Rabbitはすごくヒットしているツールではありません。RubyのイベントでもRabbitを使っている人は極少数派です。ただ、まつもとさんがMagicPointからRabbitに乗り換えたので、ヒットしていなくても私は満足です。みんながまつもとさんのいい話を聴けるのは私のおかげでもあるはず!(RubyKaigi 2017でまつもとさんに教えてもらったRabbitの問題の修正は25周年イベントには間に合わなかったなぁ。残念。)

本当のところを言うと、私は自分が使うために作っているのでユーザーが私だけでも満足だったりします。言い方を変えると、ヒットしていようがしていまいが私は別にどうでもいいです。そういえば、ここ数年、なぜか私以外のクリアコードのメンバーもRabbitを使っているのが不思議です。特に強制していないはずなんですが。。。

Ruby25周年ということで、クリアコードでのRubyの関わり方を一部紹介しました。Rubyを積極的に使っていく(人がいる)し、Rubyを使う中で得られた知見はRuby本体にフィードバックするし、まつもとさんのプレゼンをツールでサポートする、とかやっています。そうそう、RubyKaigiのスポンサーとしてお金を出すというのもやっていました。

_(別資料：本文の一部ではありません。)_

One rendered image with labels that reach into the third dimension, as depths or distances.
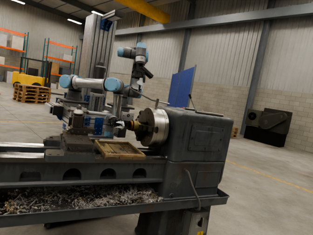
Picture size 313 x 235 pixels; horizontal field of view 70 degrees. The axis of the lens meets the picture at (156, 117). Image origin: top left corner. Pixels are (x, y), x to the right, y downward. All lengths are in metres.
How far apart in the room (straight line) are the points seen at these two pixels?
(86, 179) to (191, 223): 0.94
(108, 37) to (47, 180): 1.55
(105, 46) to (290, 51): 10.40
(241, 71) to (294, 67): 2.43
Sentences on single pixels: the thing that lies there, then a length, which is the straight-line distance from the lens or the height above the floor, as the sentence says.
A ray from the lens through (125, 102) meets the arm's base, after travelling 2.39.
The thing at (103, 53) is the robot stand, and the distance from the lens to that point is 2.49.
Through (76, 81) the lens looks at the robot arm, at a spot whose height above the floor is 1.34.
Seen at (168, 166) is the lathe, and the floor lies 0.82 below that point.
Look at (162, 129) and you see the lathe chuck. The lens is 1.69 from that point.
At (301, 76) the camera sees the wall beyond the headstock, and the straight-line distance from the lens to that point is 11.78.
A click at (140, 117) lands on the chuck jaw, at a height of 1.15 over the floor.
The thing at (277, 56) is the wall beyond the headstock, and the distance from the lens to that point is 12.23.
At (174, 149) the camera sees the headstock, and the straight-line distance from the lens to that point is 1.72.
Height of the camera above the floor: 1.37
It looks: 6 degrees down
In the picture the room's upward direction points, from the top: 10 degrees clockwise
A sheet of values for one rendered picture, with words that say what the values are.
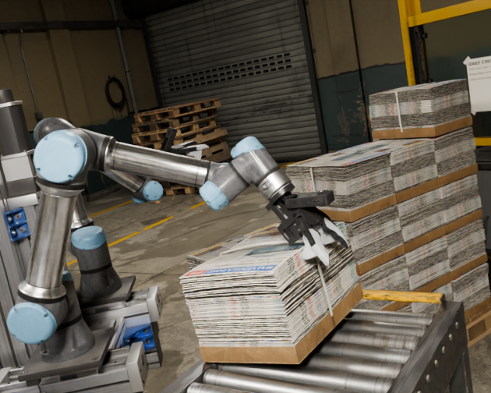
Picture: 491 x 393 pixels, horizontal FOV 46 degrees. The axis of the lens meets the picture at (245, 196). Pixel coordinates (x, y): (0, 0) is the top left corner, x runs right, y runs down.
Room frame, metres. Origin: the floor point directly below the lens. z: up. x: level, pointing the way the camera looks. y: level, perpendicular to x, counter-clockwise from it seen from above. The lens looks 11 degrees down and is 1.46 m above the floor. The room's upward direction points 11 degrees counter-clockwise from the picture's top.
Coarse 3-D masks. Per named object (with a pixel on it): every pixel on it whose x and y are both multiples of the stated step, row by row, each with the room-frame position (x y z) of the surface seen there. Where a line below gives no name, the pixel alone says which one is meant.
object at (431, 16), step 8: (480, 0) 2.93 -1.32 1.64; (488, 0) 2.90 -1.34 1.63; (448, 8) 3.09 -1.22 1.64; (456, 8) 3.05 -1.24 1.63; (464, 8) 3.01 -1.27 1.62; (472, 8) 2.97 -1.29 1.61; (480, 8) 2.93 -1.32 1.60; (488, 8) 2.90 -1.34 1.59; (408, 16) 3.30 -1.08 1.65; (416, 16) 3.26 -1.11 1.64; (424, 16) 3.22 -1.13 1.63; (432, 16) 3.17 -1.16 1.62; (440, 16) 3.13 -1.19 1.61; (448, 16) 3.09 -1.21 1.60; (456, 16) 3.08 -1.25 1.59; (408, 24) 3.31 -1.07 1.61; (416, 24) 3.26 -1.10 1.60
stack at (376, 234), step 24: (432, 192) 2.55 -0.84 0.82; (384, 216) 2.38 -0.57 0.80; (408, 216) 2.45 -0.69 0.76; (432, 216) 2.54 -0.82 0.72; (240, 240) 2.32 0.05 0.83; (360, 240) 2.29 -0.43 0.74; (384, 240) 2.36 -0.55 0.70; (408, 240) 2.44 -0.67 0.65; (432, 240) 2.54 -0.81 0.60; (192, 264) 2.22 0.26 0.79; (384, 264) 2.35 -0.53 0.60; (408, 264) 2.43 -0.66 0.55; (432, 264) 2.52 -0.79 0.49; (384, 288) 2.33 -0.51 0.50; (408, 288) 2.42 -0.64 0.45; (432, 312) 2.49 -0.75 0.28
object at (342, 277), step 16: (336, 224) 1.47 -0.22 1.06; (256, 240) 1.54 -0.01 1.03; (272, 240) 1.49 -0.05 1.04; (336, 256) 1.42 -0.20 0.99; (352, 256) 1.48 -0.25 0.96; (336, 272) 1.40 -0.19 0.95; (352, 272) 1.47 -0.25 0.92; (336, 288) 1.39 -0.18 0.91; (352, 288) 1.45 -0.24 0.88; (336, 304) 1.37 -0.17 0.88
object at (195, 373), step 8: (200, 360) 1.36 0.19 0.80; (192, 368) 1.33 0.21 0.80; (200, 368) 1.32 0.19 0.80; (208, 368) 1.32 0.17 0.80; (216, 368) 1.34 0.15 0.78; (184, 376) 1.30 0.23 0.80; (192, 376) 1.29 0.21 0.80; (200, 376) 1.29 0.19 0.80; (176, 384) 1.26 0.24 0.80; (184, 384) 1.25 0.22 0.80; (160, 392) 1.24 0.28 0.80; (168, 392) 1.23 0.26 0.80; (176, 392) 1.22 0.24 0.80; (184, 392) 1.23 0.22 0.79
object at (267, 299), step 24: (216, 264) 1.38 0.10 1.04; (240, 264) 1.31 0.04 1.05; (264, 264) 1.26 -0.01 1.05; (288, 264) 1.24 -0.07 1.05; (192, 288) 1.33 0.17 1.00; (216, 288) 1.29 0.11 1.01; (240, 288) 1.25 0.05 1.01; (264, 288) 1.21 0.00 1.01; (288, 288) 1.23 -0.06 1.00; (312, 288) 1.30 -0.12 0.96; (192, 312) 1.36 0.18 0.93; (216, 312) 1.31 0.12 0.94; (240, 312) 1.27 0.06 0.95; (264, 312) 1.23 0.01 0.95; (288, 312) 1.20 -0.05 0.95; (312, 312) 1.28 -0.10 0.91; (216, 336) 1.32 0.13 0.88; (240, 336) 1.27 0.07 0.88; (264, 336) 1.23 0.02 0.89; (288, 336) 1.20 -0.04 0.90
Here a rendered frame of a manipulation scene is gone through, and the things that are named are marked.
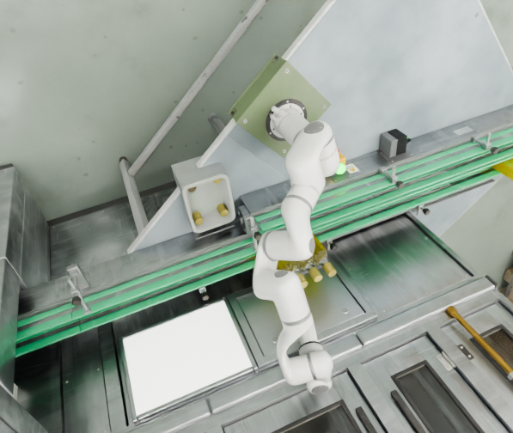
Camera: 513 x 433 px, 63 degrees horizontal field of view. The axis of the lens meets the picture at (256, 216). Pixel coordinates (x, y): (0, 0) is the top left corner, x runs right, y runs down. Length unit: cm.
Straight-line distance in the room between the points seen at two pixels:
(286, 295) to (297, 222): 19
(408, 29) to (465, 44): 31
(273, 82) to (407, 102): 69
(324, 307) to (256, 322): 26
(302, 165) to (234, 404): 80
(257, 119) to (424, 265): 91
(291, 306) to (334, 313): 51
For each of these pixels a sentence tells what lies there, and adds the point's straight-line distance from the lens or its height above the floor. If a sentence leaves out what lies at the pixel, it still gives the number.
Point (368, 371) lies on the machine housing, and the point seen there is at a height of 147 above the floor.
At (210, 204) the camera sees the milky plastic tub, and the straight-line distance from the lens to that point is 165.
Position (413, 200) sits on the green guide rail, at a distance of 196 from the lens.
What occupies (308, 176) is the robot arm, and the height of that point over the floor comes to 122.
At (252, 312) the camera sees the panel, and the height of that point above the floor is 110.
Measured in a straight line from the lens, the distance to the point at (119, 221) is 226.
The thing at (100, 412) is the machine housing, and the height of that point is 122.
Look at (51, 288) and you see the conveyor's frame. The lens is 175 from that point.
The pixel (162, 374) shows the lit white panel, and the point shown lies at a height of 120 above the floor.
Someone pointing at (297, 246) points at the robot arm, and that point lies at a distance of 110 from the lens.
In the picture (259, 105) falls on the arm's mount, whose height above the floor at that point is 84.
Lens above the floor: 206
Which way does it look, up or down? 47 degrees down
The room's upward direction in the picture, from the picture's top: 147 degrees clockwise
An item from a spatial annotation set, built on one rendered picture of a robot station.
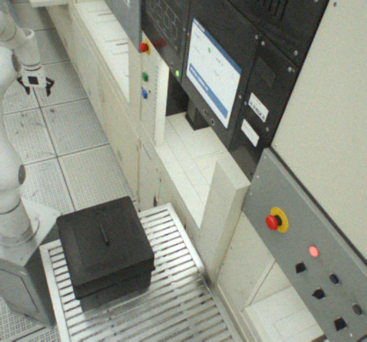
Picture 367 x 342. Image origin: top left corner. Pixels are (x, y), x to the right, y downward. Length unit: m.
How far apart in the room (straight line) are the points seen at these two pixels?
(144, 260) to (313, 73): 0.86
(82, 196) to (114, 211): 1.33
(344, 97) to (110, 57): 1.89
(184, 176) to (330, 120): 1.06
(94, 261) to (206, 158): 0.79
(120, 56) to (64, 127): 1.00
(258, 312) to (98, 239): 0.63
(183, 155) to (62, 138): 1.53
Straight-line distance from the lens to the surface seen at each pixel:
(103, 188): 2.80
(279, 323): 1.51
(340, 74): 0.78
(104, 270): 1.36
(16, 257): 1.73
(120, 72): 2.37
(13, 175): 1.45
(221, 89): 1.12
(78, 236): 1.43
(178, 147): 1.89
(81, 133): 3.20
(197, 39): 1.21
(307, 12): 0.81
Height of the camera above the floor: 2.24
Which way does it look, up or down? 48 degrees down
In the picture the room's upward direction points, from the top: 8 degrees clockwise
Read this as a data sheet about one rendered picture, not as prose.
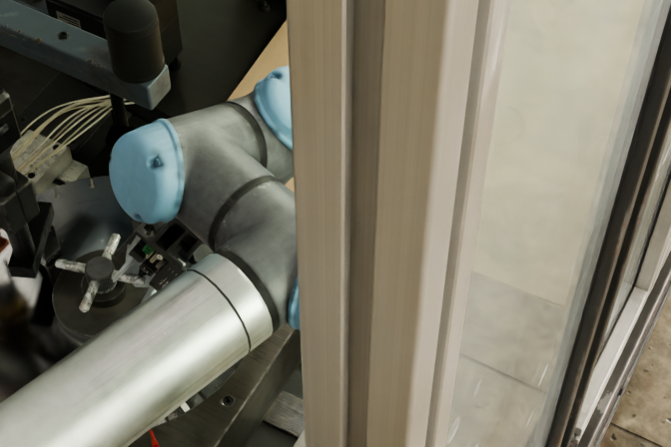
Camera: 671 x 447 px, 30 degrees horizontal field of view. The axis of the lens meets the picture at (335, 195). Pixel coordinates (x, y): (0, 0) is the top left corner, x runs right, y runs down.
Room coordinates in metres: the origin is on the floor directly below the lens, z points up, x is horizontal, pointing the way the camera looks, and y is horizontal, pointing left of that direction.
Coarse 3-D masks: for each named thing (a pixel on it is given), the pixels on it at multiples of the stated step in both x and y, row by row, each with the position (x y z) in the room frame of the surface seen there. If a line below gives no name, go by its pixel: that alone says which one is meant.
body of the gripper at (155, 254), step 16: (144, 224) 0.69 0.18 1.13; (160, 224) 0.69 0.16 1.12; (176, 224) 0.69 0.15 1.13; (128, 240) 0.68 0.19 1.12; (144, 240) 0.67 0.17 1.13; (160, 240) 0.67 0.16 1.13; (176, 240) 0.66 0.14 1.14; (192, 240) 0.68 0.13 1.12; (144, 256) 0.68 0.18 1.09; (160, 256) 0.67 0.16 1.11; (176, 256) 0.67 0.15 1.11; (192, 256) 0.67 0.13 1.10; (160, 272) 0.66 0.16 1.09; (176, 272) 0.66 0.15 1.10; (160, 288) 0.66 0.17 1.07
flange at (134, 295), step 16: (80, 256) 0.77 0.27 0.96; (64, 272) 0.75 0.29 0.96; (80, 272) 0.75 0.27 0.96; (64, 288) 0.73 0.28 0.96; (80, 288) 0.73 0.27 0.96; (128, 288) 0.73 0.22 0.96; (144, 288) 0.73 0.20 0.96; (64, 304) 0.71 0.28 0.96; (96, 304) 0.71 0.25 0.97; (112, 304) 0.71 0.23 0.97; (128, 304) 0.71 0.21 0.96; (64, 320) 0.69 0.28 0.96; (80, 320) 0.69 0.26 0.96; (96, 320) 0.69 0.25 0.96; (112, 320) 0.69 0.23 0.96; (80, 336) 0.68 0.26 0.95
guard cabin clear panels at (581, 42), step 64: (512, 0) 0.31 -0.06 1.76; (576, 0) 0.38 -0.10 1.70; (640, 0) 0.50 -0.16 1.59; (512, 64) 0.32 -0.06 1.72; (576, 64) 0.40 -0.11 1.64; (640, 64) 0.54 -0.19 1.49; (512, 128) 0.33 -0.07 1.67; (576, 128) 0.43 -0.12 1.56; (512, 192) 0.34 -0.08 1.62; (576, 192) 0.46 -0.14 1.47; (512, 256) 0.36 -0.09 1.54; (576, 256) 0.51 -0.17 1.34; (640, 256) 0.84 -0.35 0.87; (512, 320) 0.38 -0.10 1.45; (576, 320) 0.57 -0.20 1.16; (512, 384) 0.41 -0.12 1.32
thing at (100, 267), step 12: (108, 252) 0.75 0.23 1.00; (60, 264) 0.74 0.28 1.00; (72, 264) 0.74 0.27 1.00; (84, 264) 0.74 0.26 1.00; (96, 264) 0.73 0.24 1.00; (108, 264) 0.73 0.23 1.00; (96, 276) 0.72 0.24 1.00; (108, 276) 0.72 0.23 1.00; (120, 276) 0.72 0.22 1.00; (132, 276) 0.72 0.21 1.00; (144, 276) 0.72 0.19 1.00; (96, 288) 0.71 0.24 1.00; (108, 288) 0.72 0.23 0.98; (84, 300) 0.69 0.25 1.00
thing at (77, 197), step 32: (64, 192) 0.87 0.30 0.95; (96, 192) 0.87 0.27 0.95; (64, 224) 0.82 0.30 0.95; (96, 224) 0.82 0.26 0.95; (128, 224) 0.82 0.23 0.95; (0, 256) 0.78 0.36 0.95; (64, 256) 0.78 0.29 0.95; (0, 288) 0.74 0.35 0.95; (32, 288) 0.74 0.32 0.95; (0, 320) 0.70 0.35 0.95; (32, 320) 0.70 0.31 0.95; (0, 352) 0.66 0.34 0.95; (32, 352) 0.66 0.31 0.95; (64, 352) 0.66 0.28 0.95; (0, 384) 0.62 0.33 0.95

これからも引き続き同じような感じでRubyと関わっていくつもりです。近い将来、Red Data Tools関連のことでも稼げるようになるといいなぁと思っています。今はあまり稼げていませんが、開発中に気づいたKeyErrorの改良案をRuby 2.6に入れたり、Rubyのcsvをよくしたり、Rubyでできることを増やしたり、といった点でRubyをよくすることはでき始めています。